Critiques

A History Of Nomadic Behaviour

Eyehategod

A History of Nomadic Behaviour

  • Century Media Records
  • 2021
  • 42 minutes
8
Le meilleur de lca

En 2014, quand ces légendes du sludge métal ont effectué leur retour sur disque, plusieurs mélomanes, adeptes du genre, se sont réjouis. D’autres craignaient la redite.  L’album éponyme de la bande menée par ce nihiliste affirmé qu’est Mike Williams a fait partie de nombreuses listes « métalleuses » de fin d’année. Le contexte dans lequel ce disque fut conçu était en parfaite concordance avec les chansons tortueuses et boueuses de la formation. À l’époque, Williams a assisté, impuissant, à la destruction complète de sa maison située à La Nouvelle-Orléans, gracieuseté de l’ouragan Katrina, en plus d’être mis en état d’arrestation pour possession d’héroïne, écopant ainsi de 91 jours de prison.
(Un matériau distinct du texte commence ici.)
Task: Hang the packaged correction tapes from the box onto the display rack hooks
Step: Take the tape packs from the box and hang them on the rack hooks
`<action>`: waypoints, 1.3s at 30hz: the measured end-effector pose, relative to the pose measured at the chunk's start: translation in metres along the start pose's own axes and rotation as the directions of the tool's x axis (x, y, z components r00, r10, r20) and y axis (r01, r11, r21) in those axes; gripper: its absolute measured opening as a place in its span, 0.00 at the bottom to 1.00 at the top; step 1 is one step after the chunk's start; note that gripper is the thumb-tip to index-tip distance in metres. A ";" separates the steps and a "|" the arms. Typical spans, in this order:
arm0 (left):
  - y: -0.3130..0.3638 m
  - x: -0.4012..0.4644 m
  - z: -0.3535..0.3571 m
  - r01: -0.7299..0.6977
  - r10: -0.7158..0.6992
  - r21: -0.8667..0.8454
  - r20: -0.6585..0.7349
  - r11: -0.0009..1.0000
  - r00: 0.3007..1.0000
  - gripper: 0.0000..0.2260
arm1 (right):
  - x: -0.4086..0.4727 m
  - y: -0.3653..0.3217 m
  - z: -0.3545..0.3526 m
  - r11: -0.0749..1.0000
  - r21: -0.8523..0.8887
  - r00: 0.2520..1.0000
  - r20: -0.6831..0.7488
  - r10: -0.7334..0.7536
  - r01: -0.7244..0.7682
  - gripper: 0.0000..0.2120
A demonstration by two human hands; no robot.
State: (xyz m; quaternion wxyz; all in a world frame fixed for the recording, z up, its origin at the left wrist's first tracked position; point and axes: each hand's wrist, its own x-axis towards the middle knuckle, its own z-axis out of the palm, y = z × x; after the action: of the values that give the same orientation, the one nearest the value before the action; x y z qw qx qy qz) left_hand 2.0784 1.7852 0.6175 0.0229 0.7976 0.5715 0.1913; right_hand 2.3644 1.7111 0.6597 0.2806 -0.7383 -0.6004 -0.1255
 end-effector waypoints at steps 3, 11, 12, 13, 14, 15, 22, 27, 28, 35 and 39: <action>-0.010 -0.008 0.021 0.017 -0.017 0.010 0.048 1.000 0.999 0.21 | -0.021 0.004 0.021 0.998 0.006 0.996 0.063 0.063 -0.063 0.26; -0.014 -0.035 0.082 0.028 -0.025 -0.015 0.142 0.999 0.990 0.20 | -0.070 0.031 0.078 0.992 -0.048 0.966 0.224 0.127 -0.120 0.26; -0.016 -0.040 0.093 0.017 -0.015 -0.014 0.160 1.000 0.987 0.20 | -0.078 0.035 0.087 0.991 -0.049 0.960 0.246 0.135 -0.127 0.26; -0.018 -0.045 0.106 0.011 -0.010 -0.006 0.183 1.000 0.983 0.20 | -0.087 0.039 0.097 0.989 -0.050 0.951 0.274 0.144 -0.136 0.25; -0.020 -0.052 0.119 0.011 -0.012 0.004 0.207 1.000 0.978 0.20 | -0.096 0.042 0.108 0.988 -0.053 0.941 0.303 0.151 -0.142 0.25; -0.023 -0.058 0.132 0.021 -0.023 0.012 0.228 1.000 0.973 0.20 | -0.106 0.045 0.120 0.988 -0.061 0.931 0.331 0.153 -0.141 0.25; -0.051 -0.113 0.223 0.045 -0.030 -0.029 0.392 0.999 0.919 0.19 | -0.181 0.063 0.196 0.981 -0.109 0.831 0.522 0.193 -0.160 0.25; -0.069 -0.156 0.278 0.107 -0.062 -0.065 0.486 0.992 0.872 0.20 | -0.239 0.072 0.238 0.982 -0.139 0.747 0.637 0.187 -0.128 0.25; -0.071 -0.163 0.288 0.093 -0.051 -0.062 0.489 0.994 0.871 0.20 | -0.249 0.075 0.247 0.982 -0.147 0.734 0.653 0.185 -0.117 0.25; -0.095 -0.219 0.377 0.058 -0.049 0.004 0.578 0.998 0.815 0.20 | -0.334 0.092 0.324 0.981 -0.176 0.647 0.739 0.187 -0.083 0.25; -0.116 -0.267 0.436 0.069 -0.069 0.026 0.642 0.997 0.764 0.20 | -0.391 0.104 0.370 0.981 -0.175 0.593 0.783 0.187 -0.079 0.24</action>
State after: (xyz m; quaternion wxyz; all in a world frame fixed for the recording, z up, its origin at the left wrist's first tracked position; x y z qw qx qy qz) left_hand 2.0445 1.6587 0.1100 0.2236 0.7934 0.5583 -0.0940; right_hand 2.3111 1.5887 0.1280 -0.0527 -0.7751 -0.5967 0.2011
Qu’à cela ne tienne, envers et contre tous, Eyehategod revient à la charge avec un nouveau cocktail Molotov lancé à visage découvert : A History of Nomadic Behaviour. Encore une fois, la conjoncture dans laquelle cet album a vu le jour est « particulière ». En plus de cette pandémie planétaire qui transforme parfois l’humain en bonobo égaré et inconscient, Williams a dû se soumettre à une importante intervention chirurgicale; une greffe du foie qui l’a contraint à remiser ses mauvaises habitudes au rencart.

Rien n’a changé, ou presque, chez Eyehategod. Jimmy Bower est désormais seul à la guitare administrant sa prescription habituelle de riffs vaseux. Williams poursuit son périple dans les méandres de la misère humaine avec tout ce que cela implique. Sans l’apport vocal enragé du vétéran, et résolument punk, la formation perdrait quelque peu de sa singularité. Dans High Risk Trigger, il tourne le projecteur vers cette violence urbaine qui caractérise de nombreuses villes états-uniennes :

« All streets fake peace

Bold face regret

Welfare, welfare

High risk reward »

– High Risk Trigger

Dans Circle of Nerves, il hurle une référence à peine voilée sur l’effet psychologique néfaste que peut avoir cette pandémie sur plusieurs d’entre nous :

« Broken by the separation sadness

I live in a hole in the ground »

– Circle of Nerves

Fidèle à son habitude, Eyehategod se positionne en équilibre entre des structures chansonnières sinueuses, mais somme toute classiques, et une énergie punk. Mais ce qui différencie ce disque des précédentes parutions, c’est la réalisation, claire et spacieuse, qui nous permet de déchiffrer les vociférations de Williams, tout en gardant intact ce son si menaçant.

Parmi les diatribes d’exception que renferme cet album, on vous suggère fortement l’entrée en matière Built Beneath the Lies; une sorte d’hommage à Black Flag, mais en mode métal. En milieu de parcours de The Outer Banks, l’accélération punk hardcore en réjouira plus d’un. La très « sabbathienne » Fake What’s Yours vous fera « headbanger » votre vie. La cacophonie ponctuée de hurlements en introduction de Current Situation est troublante. Et que dire du « kill your boss » scandé avec désinvolture dans Every Thing, Every Day ? Un hymne qui expurge ce sentiment d’aliénation qui anime la plupart d’entre nous… mais que nous n’osons pas exprimer à la face du monde. Williams le fait à notre place et avec une sincérité sans appel.

Eyehategod est un chien enragé tenu en laisse, prêt à sauter à la gorge du premier quidam qui croisera son regard, si vous osez le libérer de ses chaînes. Cette rage, qui embarrasse une certaine élite bien-pensante, est réelle et rarement prise au sérieux… avec les regrettables conséquences observées ces dernières années.